**The task**
Every line of the listing is to be printed again exactly.

**Information supplied**
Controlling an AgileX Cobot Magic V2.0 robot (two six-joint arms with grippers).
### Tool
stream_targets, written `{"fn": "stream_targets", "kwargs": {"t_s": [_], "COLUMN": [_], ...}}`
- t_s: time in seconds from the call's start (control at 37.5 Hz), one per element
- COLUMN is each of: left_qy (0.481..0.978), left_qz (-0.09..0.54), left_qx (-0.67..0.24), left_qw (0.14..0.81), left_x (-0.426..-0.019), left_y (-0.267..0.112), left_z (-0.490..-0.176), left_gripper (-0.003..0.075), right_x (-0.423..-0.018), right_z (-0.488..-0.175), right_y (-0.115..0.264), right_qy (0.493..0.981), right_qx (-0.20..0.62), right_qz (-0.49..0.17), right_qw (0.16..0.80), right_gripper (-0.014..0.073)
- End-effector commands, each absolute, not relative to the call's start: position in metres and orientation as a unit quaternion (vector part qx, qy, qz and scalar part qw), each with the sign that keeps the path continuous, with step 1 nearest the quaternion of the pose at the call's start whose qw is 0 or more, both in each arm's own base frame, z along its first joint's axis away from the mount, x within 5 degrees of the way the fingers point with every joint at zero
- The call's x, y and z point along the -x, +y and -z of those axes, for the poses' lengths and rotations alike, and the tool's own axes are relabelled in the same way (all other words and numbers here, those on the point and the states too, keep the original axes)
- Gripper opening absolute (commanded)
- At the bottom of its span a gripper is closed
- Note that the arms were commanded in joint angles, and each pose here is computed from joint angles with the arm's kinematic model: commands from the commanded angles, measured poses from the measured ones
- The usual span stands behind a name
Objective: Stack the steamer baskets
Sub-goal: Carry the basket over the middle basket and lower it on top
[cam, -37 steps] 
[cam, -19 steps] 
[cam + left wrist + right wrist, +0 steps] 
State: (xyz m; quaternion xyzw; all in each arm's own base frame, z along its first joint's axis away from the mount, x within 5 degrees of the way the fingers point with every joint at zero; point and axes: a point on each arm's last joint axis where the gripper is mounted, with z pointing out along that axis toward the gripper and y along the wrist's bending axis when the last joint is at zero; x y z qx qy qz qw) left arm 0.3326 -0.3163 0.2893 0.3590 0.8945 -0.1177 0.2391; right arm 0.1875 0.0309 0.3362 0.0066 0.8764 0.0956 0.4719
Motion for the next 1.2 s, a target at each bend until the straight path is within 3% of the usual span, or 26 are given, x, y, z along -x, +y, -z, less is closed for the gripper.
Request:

**Result**
Controlling an AgileX Cobot Magic V2.0 robot (two six-joint arms with grippers).
### Tool
stream_targets, written `{"fn": "stream_targets", "kwargs": {"t_s": [_], "COLUMN": [_], ...}}`
- t_s: time in seconds from the call's start (control at 37.5 Hz), one per element
- COLUMN is each of: left_qy (0.481..0.978), left_qz (-0.09..0.54), left_qx (-0.67..0.24), left_qw (0.14..0.81), left_x (-0.426..-0.019), left_y (-0.267..0.112), left_z (-0.490..-0.176), left_gripper (-0.003..0.075), right_x (-0.423..-0.018), right_z (-0.488..-0.175), right_y (-0.115..0.264), right_qy (0.493..0.981), right_qx (-0.20..0.62), right_qz (-0.49..0.17), right_qw (0.16..0.80), right_gripper (-0.014..0.073)
- End-effector commands, each absolute, not relative to the call's start: position in metres and orientation as a unit quaternion (vector part qx, qy, qz and scalar part qw), each with the sign that keeps the path continuous, with step 1 nearest the quaternion of the pose at the call's start whose qw is 0 or more, both in each arm's own base frame, z along its first joint's axis away from the mount, x within 5 degrees of the way the fingers point with every joint at zero
- The call's x, y and z point along the -x, +y and -z of those axes, for the poses' lengths and rotations alike, and the tool's own axes are relabelled in the same way (all other words and numbers here, those on the point and the states too, keep the original axes)
- Gripper opening absolute (commanded)
- At the bottom of its span a gripper is closed
- Note that the arms were commanded in joint angles, and each pose here is computed from joint angles with the arm's kinematic model: commands from the commanded angles, measured poses from the measured ones
- The usual span stands behind a name
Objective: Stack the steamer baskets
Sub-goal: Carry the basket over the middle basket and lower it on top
[cam, -37 steps] 
[cam, -19 steps] 
[cam + left wrist + right wrist, +0 steps] 
State: (xyz m; quaternion xyzw; all in each arm's own base frame, z along its first joint's axis away from the mount, x within 5 degrees of the way the fingers point with every joint at zero; point and axes: a point on each arm's last joint axis where the gripper is mounted, with z pointing out along that axis toward the gripper and y along the wrist's bending axis when the last joint is at zero; x y z qx qy qz qw) left arm 0.3326 -0.3163 0.2893 0.3590 0.8945 -0.1177 0.2391; right arm 0.1875 0.0309 0.3362 0.0066 0.8764 0.0956 0.4719
Motion for the next 1.2 s, a target at each bend until the straight path is within 3% of the usual span, or 26 are given, x, y, z along -x, +y, -z, less is closed for the gripper.
Request:

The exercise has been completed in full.